» **Work instruction**
Using the records below, quote only the span that opens with the line containing "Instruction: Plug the" and closes with the line containing "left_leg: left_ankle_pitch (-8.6", exactly and inclusively.
^^^^
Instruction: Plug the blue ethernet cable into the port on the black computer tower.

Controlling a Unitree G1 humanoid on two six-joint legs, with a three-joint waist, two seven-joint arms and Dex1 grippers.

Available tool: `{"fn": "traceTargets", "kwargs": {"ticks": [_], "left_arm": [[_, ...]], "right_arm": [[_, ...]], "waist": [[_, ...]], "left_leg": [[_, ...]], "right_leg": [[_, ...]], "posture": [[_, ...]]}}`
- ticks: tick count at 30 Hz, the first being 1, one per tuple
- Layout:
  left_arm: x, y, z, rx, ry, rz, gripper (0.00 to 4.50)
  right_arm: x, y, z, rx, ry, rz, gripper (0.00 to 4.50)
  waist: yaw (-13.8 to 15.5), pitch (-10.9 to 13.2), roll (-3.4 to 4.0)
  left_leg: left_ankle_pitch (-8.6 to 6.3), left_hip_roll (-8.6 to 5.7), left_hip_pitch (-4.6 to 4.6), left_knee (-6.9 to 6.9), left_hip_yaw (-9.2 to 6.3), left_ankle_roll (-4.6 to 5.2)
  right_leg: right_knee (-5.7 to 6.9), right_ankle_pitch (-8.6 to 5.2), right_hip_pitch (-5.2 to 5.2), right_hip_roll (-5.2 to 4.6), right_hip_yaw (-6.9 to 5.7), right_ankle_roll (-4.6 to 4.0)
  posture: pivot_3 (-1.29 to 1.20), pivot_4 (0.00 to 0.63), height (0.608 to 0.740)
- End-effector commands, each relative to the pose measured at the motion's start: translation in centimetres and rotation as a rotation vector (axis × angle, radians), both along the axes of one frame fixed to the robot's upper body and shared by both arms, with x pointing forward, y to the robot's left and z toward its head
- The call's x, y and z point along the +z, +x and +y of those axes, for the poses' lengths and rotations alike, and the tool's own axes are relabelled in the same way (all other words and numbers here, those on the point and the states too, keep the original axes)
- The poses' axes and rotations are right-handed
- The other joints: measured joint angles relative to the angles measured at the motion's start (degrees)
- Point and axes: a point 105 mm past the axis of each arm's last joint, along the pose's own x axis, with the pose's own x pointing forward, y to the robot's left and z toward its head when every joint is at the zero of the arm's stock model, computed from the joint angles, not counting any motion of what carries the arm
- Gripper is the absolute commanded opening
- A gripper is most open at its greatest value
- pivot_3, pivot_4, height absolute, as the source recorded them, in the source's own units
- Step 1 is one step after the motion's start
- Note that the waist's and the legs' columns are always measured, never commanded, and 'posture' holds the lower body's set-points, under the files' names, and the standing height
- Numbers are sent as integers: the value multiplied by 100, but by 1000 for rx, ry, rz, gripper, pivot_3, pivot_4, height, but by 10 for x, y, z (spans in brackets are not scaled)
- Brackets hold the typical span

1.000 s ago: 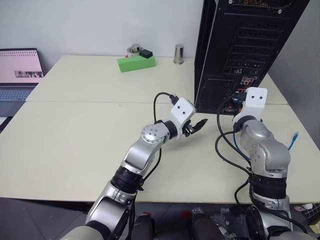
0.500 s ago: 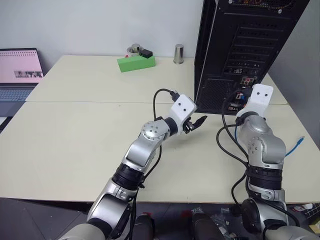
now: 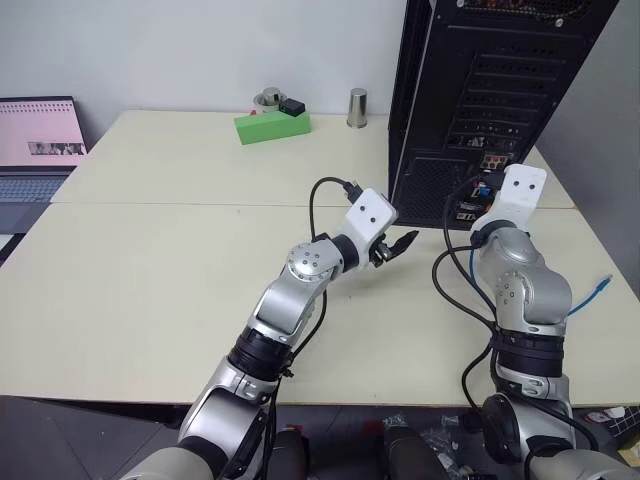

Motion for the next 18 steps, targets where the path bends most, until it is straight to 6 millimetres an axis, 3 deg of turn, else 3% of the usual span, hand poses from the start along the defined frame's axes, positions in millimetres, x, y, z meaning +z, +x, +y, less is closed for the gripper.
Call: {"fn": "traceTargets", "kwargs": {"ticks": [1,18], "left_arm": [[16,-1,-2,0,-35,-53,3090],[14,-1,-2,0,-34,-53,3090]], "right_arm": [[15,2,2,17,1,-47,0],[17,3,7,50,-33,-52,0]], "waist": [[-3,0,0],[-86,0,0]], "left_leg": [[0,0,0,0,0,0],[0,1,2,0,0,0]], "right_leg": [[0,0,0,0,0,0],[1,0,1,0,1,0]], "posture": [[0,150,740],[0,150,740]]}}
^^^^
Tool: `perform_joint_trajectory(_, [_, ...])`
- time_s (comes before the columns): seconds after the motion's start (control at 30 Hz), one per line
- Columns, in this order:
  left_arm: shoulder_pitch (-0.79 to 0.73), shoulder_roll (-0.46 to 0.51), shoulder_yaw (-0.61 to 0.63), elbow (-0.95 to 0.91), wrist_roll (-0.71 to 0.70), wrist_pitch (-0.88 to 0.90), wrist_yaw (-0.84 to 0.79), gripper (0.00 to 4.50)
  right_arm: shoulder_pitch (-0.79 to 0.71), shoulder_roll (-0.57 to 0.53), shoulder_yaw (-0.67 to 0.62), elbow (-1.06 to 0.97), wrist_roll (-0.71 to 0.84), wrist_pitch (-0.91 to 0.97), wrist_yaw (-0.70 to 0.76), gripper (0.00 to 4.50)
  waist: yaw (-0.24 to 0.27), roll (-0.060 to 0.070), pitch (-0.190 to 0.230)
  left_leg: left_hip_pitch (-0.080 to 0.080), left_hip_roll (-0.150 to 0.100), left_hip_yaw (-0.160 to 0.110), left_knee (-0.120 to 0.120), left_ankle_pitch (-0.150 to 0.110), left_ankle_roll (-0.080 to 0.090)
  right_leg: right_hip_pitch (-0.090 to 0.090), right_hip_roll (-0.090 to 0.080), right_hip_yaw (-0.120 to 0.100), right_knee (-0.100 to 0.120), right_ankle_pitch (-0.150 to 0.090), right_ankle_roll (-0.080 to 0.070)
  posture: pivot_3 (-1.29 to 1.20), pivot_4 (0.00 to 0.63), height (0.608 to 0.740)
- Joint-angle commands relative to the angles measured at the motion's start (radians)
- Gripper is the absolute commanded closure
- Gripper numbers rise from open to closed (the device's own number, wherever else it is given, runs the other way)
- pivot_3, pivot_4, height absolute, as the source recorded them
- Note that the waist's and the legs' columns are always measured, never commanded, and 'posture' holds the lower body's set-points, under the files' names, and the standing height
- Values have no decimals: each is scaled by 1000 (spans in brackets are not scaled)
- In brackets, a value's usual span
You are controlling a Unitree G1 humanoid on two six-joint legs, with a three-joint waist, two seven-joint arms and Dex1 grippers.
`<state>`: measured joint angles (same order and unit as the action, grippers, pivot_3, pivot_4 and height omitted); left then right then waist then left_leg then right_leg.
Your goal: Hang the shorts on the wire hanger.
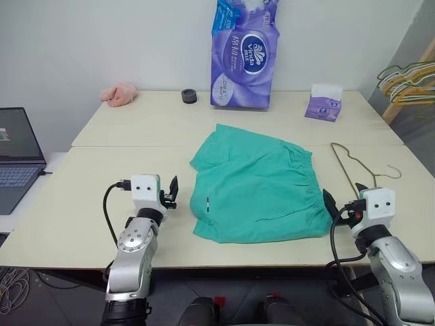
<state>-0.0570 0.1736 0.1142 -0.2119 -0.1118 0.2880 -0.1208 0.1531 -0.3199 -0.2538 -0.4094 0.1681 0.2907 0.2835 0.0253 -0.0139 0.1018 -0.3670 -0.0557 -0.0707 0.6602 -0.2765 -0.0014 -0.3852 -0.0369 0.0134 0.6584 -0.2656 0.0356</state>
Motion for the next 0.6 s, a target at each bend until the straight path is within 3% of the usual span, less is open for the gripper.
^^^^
» **Answer area**
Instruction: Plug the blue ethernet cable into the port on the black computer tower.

Controlling a Unitree G1 humanoid on two six-joint legs, with a three-joint waist, two seven-joint arms and Dex1 grippers.

Available tool: `{"fn": "traceTargets", "kwargs": {"ticks": [_], "left_arm": [[_, ...]], "right_arm": [[_, ...]], "waist": [[_, ...]], "left_leg": [[_, ...]], "right_leg": [[_, ...]], "posture": [[_, ...]]}}`
- ticks: tick count at 30 Hz, the first being 1, one per tuple
- Layout:
  left_arm: x, y, z, rx, ry, rz, gripper (0.00 to 4.50)
  right_arm: x, y, z, rx, ry, rz, gripper (0.00 to 4.50)
  waist: yaw (-13.8 to 15.5), pitch (-10.9 to 13.2), roll (-3.4 to 4.0)
  left_leg: left_ankle_pitch (-8.6 to 6.3), left_hip_roll (-8.6 to 5.7), left_hip_pitch (-4.6 to 4.6), left_knee (-6.9 to 6.9), left_hip_yaw (-9.2 to 6.3), left_ankle_roll (-4.6 to 5.2)

Work on this exercise is complete, and nothing remains.